• Task statement: Go over these records and count the lines with the string "Draw" in them; the count is all that should be returned.

-=-=-=-=-

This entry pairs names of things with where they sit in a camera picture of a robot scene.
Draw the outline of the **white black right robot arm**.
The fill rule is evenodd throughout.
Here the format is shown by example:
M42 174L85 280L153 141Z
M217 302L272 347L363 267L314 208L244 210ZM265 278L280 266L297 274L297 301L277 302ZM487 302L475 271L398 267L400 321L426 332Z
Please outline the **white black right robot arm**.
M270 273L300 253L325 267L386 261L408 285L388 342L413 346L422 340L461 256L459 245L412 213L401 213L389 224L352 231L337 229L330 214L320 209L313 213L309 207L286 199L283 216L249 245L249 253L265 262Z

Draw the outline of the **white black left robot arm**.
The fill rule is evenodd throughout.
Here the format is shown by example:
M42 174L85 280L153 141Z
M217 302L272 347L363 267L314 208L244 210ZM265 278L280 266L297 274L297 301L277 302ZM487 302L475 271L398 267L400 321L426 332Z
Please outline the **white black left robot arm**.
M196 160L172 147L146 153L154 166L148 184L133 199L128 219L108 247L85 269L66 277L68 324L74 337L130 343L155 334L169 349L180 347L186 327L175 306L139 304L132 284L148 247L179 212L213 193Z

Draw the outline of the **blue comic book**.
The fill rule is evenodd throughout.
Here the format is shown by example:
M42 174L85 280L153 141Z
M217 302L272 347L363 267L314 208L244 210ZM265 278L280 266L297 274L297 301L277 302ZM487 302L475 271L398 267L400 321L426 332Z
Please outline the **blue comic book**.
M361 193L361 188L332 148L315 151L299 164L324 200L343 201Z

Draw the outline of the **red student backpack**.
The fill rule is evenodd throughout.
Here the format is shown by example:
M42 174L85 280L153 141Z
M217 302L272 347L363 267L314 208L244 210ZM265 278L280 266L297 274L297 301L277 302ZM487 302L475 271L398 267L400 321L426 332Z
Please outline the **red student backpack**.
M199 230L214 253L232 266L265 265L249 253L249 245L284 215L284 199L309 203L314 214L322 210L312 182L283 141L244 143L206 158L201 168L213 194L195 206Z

-=-=-=-=-

• Solution to the problem: 4